[Requirement]: Leave out all pictures and retype exactly the lines from the one with "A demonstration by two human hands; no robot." through the last line of the material.

[Raw data]:
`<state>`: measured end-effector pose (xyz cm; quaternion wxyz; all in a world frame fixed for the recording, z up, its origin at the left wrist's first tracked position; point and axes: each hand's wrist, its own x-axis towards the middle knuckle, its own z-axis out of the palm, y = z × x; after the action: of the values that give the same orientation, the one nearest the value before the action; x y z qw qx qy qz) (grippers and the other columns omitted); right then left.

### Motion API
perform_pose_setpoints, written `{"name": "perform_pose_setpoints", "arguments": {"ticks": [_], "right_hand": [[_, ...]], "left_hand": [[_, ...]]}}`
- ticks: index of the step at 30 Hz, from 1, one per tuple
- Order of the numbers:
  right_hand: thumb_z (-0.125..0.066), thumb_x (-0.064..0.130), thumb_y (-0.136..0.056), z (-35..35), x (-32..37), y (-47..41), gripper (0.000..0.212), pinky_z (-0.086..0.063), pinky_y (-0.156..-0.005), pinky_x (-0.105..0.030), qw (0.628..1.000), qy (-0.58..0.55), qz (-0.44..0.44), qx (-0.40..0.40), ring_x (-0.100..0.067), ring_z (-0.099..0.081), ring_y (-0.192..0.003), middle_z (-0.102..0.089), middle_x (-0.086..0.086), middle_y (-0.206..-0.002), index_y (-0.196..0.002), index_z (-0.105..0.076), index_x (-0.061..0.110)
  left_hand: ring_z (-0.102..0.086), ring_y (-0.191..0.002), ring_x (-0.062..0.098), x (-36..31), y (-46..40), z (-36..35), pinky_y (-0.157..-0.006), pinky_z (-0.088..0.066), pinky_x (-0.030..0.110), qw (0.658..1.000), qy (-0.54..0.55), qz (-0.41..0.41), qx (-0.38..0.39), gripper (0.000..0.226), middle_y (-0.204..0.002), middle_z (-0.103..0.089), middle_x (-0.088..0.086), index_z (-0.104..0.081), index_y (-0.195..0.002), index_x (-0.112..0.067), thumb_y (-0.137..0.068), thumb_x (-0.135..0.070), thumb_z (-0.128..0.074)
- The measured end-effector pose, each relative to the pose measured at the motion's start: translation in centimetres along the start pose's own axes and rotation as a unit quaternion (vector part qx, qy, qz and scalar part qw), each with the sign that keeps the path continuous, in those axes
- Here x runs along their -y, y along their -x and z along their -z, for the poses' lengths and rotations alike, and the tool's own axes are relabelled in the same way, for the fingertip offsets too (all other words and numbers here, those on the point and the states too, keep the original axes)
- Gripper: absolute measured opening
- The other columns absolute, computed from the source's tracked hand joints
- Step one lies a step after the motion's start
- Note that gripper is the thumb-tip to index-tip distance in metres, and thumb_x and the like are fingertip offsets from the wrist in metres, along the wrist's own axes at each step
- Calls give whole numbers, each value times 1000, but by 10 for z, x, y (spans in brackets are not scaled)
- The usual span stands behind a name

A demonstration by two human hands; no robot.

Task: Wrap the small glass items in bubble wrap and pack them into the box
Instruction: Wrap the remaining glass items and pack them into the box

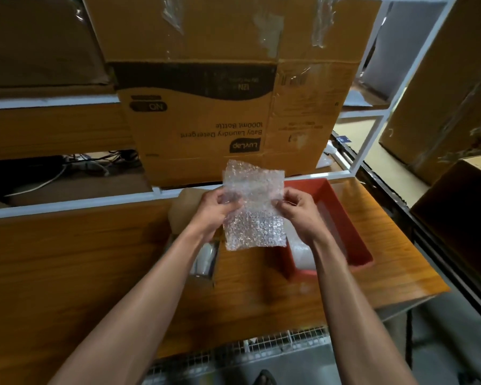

[Task response]:
A demonstration by two human hands; no robot.

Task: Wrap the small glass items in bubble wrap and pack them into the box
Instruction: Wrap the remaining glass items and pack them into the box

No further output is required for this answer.